Just picked up a pair of BN plecos and needed a nice cave for them to hopefully use as a shag pad. Headed over to home depot and bought two italian made 6 inch terra cotta saucers. Without access to an angle grider (which seems to be the most popular way of doing it) i used a dremel to score the upper saucer in an arch shape and then cracked it with a hammer.
Stack the cut saucer onto the whole one and viola!

Total project cost, $5.


----------



## gem

I must say a very nice idea and a job well done.


----------



## Ciddian

very nice! I hate cutting terra cotta D:


----------



## absun

any pictures. i just stacked two flat rocks, and they liked it too


----------



## bluedog800

6" that is not a cave that is condo, i think he will like that, looks like he will be able to guard the entrance no problem.


----------



## ryno1974

You can use PVC pipe too. Take a 4" piece of 1" pipe and heat up one end with a heat gun, and squeeze it closed. Silicone it to a rock or piece of tile (whatever you have around that is heavy) and voila! Done. I took mine and covered it in silicone and stuck aquarium gravel to is to make it blend in, but you dont have to. 

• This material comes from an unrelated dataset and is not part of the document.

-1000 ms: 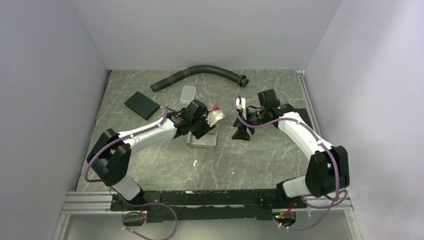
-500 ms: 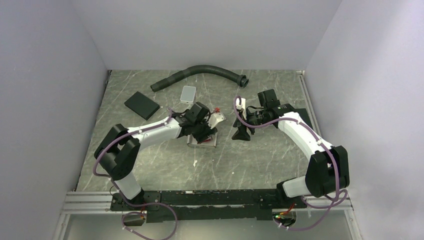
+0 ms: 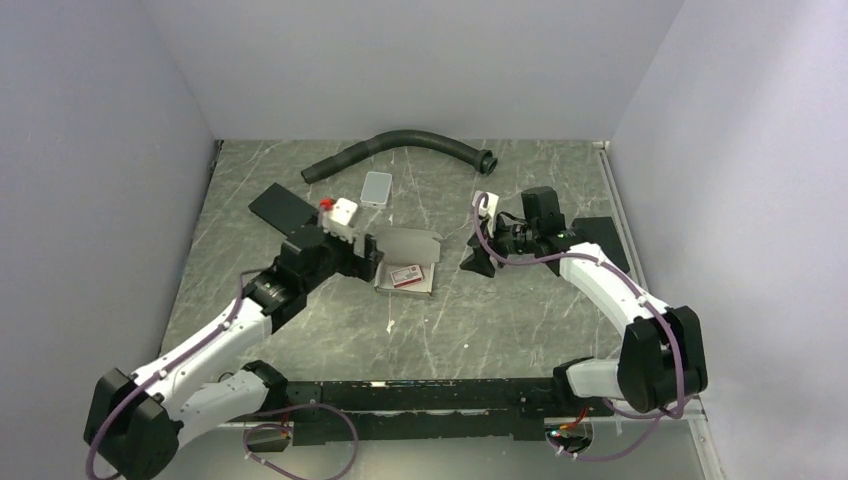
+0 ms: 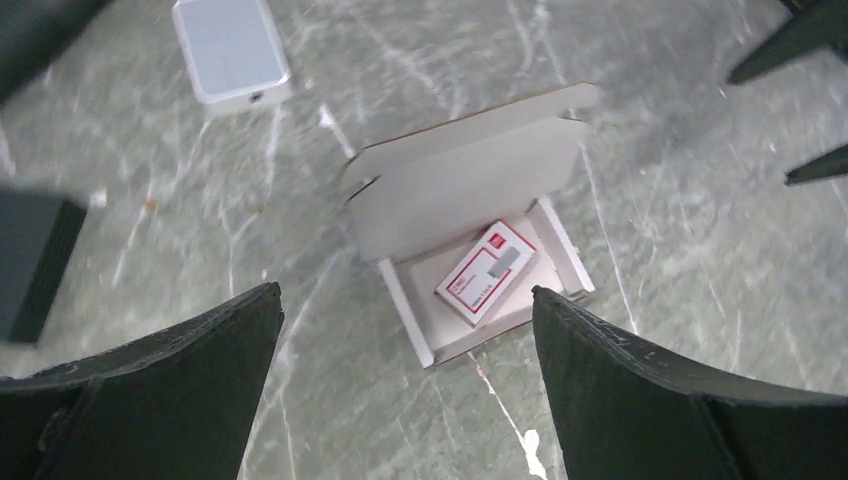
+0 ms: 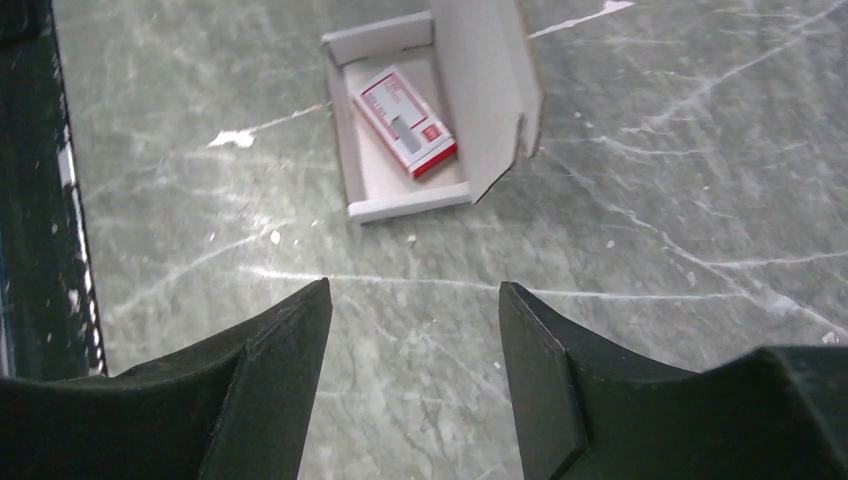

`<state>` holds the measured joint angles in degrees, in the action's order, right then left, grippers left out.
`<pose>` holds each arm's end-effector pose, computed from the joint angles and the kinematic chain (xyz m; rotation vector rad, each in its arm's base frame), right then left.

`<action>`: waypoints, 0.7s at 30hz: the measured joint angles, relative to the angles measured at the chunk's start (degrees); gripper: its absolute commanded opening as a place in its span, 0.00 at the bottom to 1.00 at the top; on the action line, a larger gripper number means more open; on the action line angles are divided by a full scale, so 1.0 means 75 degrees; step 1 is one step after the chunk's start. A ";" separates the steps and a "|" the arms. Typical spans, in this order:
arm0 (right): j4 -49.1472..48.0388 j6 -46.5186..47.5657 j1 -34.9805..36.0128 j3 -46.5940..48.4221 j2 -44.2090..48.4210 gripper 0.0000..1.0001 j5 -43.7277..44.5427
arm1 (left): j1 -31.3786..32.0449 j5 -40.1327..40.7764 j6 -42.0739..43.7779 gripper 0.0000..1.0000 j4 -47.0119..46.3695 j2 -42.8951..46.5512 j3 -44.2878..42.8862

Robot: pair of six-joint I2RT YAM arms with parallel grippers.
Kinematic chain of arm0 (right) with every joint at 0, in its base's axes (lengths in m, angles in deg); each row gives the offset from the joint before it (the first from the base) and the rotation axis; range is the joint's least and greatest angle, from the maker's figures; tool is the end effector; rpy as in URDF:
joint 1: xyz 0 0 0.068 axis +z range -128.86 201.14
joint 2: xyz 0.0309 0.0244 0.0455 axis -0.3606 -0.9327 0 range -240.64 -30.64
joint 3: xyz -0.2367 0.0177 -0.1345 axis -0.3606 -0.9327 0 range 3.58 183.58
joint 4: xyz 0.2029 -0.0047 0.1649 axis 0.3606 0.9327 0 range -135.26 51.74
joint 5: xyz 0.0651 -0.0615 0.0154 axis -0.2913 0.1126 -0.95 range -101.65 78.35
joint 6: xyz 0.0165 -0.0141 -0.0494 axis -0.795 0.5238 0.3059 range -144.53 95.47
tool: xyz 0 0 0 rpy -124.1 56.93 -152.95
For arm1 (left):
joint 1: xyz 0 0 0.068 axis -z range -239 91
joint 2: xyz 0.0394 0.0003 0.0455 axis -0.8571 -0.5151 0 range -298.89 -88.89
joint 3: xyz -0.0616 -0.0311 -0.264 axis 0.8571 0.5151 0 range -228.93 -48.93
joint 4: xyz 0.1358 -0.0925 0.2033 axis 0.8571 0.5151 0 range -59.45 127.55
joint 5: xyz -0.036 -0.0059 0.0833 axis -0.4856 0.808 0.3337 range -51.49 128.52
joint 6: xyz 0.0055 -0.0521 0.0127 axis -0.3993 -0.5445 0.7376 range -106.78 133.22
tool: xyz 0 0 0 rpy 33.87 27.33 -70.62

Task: Fold the paper box
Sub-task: Place the product in the paper box, then close the paper box at the center of the board.

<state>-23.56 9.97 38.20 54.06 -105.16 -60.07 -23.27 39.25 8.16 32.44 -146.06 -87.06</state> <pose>0.2464 0.1034 0.2530 -1.2833 1.7568 0.8192 0.1872 -0.1341 0.2730 0.5108 1.8963 -0.4591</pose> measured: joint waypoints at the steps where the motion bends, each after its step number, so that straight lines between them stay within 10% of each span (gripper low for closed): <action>1: -0.0353 -0.0338 0.0000 -0.0085 -0.0009 0.63 0.0058 | -0.0256 -0.0012 -0.0402 0.96 -0.0111 0.0169 0.0184; 8: -0.2122 -0.2363 0.0061 -0.0175 -0.0801 0.55 0.0527 | -0.1807 -0.0682 -0.2355 0.76 -0.0731 -0.0015 0.1026; 21: -0.2471 -0.3299 0.0804 0.0335 -0.2087 0.47 0.1515 | -0.2130 -0.2022 -0.2226 0.68 -0.2873 -0.2162 0.1029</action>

Your saucers look really good, did you affix them to each other, or do they come apart?


----------



## bluedog800

on the topic of coming apart it does have its advantages, my clay cave has been cut in half, it is simple to get little ones out and held together with an elastic.


----------



## Ital_stal

bluedog800 said:


> on the topic of coming apart it does have its advantages, my clay cave has been cut in half, it is simple to get little ones out and held together with an elastic.


Totally, i didn't seal them closed as i like to be able to open them to clean/easier to dump the fry out. 
I also made a 3 inch one that was only 99 cents per saucer at Canadian tire.


----------



## J-P

I have the same intention with coconut shells.


Well done


----------



## ScarletFire

ryno1974 said:


> You can use PVC pipe too. Take a 4" piece of 1" pipe and heat up one end with a heat gun, and squeeze it closed. Silicone it to a rock or piece of tile (whatever you have around that is heavy) and voila! Done. I took mine and covered it in silicone and stuck aquarium gravel to is to make it blend in, but you dont have to.
> 
> Your saucers look really good, did you affix them to each other, or do they come apart?


I asked my dad if he has any pvc pipes, and he said that he has some so I don't need to buy any. He asked me if I was looking for hard or soft pipes  Does it matter which one? And do you need to treat it before you put it into the tank?


----------



## lybrian1

Are abs drain pipes safe? I heard they leech out lead into the water.


----------